- DIRECTIONS -
Go through the listing and return every line with "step" in it.

- COLLECTED MATERIAL -

__________________________________________________

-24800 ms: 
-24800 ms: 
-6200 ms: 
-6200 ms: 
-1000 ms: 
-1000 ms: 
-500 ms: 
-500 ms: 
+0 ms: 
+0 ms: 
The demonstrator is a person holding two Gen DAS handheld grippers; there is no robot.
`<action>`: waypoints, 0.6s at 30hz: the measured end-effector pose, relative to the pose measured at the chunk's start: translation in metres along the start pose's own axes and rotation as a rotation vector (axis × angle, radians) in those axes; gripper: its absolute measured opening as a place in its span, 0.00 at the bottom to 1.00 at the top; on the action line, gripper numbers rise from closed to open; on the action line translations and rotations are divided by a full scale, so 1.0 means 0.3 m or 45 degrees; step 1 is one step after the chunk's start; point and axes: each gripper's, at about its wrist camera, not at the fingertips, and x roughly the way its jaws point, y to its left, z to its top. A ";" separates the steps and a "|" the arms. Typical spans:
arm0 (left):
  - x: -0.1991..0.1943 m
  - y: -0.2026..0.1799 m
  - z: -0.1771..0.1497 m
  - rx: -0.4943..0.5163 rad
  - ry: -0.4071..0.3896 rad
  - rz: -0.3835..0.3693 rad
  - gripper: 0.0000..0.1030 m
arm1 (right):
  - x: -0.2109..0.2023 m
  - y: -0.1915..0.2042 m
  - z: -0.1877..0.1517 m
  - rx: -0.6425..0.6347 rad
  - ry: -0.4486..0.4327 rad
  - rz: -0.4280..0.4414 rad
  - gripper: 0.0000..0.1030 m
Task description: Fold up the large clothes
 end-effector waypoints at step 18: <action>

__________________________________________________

- RESPONSE -
`<action>`: waypoints, 0.6s at 30hz: the measured end-effector pose, relative to the pose measured at the chunk's start: translation in metres along the start pose's own axes and rotation as a rotation vector (axis × angle, radians) in those axes; gripper: its absolute measured opening as a place in its span, 0.00 at the bottom to 1.00 at the top; on the action line, gripper numbers rise from closed to open; on the action line translations and rotations are divided by a full scale, so 1.0 means 0.3 m or 45 degrees; step 1 is one step after the chunk's start; point and axes: each gripper's, at about its wrist camera, not at the fingertips, and x roughly the way its jaws point, y to its left, z to its top. A ";" separates the steps and a "|" the arms. Typical spans:
 end-effector waypoints at step 18: <action>

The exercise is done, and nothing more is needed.